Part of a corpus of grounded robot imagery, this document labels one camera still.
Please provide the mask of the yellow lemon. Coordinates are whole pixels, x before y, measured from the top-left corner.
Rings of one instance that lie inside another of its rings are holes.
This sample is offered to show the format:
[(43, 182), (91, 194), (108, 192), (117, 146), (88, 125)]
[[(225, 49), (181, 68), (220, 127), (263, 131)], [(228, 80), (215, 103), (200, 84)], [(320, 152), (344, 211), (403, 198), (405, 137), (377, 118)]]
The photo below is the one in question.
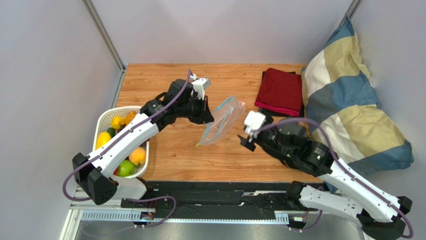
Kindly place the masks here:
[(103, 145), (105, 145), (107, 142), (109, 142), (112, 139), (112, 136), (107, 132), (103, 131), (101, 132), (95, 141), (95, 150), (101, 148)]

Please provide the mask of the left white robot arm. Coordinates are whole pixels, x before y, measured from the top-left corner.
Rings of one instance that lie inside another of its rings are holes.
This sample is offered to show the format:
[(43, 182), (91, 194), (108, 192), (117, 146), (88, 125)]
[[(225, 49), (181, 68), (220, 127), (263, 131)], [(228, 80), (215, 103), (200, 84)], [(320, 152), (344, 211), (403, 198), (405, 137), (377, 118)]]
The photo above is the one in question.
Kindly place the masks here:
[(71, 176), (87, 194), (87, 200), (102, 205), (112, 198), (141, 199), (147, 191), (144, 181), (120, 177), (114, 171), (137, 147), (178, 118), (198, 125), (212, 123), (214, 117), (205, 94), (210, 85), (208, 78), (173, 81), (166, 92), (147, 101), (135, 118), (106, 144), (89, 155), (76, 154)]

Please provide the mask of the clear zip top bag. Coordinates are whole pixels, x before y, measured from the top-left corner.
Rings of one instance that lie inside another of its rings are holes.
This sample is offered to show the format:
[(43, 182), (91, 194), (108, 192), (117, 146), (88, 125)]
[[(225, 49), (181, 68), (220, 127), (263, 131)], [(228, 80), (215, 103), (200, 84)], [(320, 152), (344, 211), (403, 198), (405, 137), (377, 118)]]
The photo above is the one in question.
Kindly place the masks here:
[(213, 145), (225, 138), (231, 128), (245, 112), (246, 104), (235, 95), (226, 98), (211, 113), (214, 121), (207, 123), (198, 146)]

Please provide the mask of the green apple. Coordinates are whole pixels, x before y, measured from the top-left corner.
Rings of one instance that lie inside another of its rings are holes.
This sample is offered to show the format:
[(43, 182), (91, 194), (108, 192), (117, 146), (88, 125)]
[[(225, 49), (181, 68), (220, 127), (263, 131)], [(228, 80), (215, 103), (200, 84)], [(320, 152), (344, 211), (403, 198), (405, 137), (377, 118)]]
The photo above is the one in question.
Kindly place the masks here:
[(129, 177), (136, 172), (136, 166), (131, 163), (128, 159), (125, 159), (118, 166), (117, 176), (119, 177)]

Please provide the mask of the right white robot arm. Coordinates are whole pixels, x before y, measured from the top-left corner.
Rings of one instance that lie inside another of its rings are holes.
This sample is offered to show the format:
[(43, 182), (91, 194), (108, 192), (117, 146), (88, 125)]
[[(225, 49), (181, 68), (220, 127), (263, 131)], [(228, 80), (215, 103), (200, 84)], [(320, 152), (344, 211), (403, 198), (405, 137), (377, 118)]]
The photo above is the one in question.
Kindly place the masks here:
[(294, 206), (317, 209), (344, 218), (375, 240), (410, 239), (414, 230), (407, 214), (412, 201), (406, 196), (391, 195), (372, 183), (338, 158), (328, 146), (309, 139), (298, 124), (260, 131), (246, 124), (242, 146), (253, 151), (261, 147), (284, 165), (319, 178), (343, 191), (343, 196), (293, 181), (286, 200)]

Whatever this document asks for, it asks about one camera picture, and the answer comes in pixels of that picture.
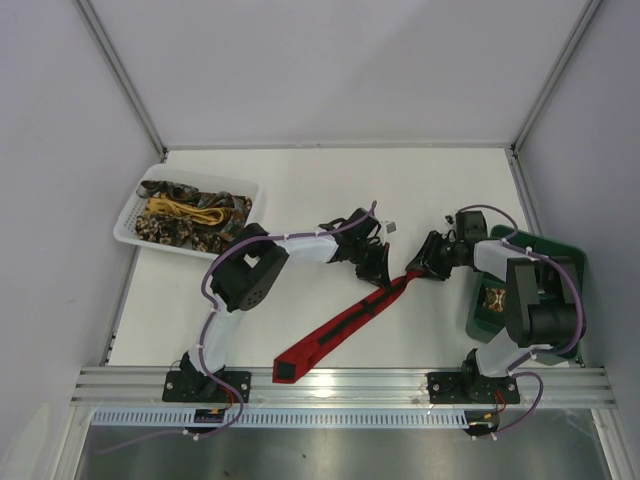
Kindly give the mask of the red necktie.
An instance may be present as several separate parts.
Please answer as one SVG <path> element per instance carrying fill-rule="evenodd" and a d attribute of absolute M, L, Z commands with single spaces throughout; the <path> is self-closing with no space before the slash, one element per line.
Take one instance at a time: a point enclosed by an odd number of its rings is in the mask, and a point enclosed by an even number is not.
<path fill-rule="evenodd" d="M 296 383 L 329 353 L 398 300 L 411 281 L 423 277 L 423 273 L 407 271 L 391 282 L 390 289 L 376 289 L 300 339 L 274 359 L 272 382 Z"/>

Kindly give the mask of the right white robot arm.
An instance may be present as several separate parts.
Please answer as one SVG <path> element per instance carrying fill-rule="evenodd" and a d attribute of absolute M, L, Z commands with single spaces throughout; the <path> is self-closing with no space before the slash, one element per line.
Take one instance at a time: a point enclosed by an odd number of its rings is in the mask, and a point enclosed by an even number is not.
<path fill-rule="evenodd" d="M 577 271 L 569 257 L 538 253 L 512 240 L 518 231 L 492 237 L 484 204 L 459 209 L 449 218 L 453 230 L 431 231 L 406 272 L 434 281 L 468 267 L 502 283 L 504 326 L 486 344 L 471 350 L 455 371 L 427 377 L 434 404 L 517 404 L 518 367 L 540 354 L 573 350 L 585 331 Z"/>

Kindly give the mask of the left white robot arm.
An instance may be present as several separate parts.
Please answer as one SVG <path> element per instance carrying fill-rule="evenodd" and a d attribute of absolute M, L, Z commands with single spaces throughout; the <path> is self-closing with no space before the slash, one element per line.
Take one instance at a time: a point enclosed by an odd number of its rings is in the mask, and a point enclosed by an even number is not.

----

→ **What you have to do**
The expected output is every line of the records in which the string "white" appears.

→ **Response for this exercise**
Please provide the mask of the left white robot arm. Coordinates are whole pixels, x before y, measured from the top-left corner.
Please provide the mask of the right white robot arm. Coordinates are whole pixels, x before y, measured from the top-left corner.
Kindly give the mask of the right white robot arm.
Kindly give the mask of the left white robot arm.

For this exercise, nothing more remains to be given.